(Source data)
╔══

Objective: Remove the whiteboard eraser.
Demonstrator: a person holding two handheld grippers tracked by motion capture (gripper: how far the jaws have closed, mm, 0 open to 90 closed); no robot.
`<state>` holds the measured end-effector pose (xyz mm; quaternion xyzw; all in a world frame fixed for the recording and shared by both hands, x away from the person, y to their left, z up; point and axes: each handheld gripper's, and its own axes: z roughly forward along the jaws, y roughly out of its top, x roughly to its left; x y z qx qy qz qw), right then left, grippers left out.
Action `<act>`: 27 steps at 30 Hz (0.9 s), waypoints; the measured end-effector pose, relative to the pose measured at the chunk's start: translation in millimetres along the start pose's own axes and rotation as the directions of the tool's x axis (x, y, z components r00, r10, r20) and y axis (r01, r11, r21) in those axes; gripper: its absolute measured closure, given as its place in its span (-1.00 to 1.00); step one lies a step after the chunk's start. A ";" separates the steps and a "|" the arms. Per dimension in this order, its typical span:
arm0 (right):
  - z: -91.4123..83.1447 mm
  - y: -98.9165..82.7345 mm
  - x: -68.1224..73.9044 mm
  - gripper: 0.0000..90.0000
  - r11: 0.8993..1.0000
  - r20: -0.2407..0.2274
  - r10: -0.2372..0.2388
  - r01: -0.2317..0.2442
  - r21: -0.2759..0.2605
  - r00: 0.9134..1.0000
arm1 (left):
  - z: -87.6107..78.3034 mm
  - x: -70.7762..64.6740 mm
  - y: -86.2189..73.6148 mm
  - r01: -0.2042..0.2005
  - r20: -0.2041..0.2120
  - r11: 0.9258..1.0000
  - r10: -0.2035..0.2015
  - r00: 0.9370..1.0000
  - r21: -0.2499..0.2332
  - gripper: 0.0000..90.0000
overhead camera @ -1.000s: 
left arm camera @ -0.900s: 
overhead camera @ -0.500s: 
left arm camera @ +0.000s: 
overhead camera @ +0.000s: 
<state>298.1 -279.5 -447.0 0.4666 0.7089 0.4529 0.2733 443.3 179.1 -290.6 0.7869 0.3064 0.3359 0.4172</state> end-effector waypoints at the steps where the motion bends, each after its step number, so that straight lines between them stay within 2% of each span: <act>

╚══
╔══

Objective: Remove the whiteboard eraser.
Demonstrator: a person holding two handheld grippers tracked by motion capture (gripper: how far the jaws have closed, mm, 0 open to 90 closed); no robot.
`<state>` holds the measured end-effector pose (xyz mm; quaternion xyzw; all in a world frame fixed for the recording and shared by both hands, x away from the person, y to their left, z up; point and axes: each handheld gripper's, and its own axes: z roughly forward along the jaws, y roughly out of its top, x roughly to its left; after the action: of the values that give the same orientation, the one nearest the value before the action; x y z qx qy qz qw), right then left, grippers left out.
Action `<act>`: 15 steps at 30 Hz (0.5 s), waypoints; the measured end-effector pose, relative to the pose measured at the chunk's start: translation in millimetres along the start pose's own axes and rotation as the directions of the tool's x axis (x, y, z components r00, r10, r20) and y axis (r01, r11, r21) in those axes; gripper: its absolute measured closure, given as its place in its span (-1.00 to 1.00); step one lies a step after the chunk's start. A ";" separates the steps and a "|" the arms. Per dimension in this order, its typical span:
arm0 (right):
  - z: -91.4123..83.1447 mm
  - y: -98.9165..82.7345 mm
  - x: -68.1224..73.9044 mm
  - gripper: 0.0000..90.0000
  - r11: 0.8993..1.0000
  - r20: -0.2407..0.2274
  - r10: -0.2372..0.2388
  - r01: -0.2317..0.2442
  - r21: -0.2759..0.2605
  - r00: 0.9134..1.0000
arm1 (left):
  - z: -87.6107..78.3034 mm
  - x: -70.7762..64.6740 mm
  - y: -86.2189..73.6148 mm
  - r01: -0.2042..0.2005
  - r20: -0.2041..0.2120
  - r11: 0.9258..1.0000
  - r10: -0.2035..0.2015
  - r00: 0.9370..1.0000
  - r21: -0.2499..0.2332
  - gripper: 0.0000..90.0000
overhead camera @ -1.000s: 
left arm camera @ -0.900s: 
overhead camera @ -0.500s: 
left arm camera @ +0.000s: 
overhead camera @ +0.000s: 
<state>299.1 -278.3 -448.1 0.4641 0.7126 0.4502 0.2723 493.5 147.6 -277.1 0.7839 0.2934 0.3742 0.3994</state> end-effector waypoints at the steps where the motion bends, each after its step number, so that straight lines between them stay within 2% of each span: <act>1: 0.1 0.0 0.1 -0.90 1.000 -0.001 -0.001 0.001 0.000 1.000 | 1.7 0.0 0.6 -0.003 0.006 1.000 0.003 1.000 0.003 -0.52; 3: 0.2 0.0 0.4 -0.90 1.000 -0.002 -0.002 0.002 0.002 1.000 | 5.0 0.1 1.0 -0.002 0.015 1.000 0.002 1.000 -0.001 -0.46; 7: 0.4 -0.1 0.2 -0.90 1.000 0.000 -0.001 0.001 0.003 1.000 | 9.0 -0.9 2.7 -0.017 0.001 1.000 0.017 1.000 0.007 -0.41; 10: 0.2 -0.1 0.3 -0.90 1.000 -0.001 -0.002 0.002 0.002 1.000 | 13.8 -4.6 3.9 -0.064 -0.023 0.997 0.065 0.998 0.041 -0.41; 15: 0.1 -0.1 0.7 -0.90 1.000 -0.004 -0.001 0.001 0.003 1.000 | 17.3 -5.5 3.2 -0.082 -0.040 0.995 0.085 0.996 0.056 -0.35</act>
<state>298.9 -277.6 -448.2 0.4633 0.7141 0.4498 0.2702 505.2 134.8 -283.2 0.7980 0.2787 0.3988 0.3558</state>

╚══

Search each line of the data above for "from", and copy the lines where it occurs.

Solution to the exercise -
`<state>` holds the measured end-effector pose (xyz mm; quaternion xyzw; all in a world frame fixed for the recording and shared by both hands, x away from the person, y to their left, z up; point and axes: each handheld gripper's, and its own axes: z roughly forward along the jaws, y roughly out of its top, x roughly to its left; x y z qx qy qz qw), right then left, grippers left out.
`<state>` holds the measured end-effector pose (xyz mm; quaternion xyzw; all in a world frame fixed for the recording and shared by both hands, x away from the person, y to their left, z up; point and axes: each handheld gripper's, and its own axes: z roughly forward along the jaws, y roughly out of its top, x roughly to its left; after the action: of the values that give the same orientation, the one nearest the value before the action; x y z qx qy qz qw), right then left, grippers left out.

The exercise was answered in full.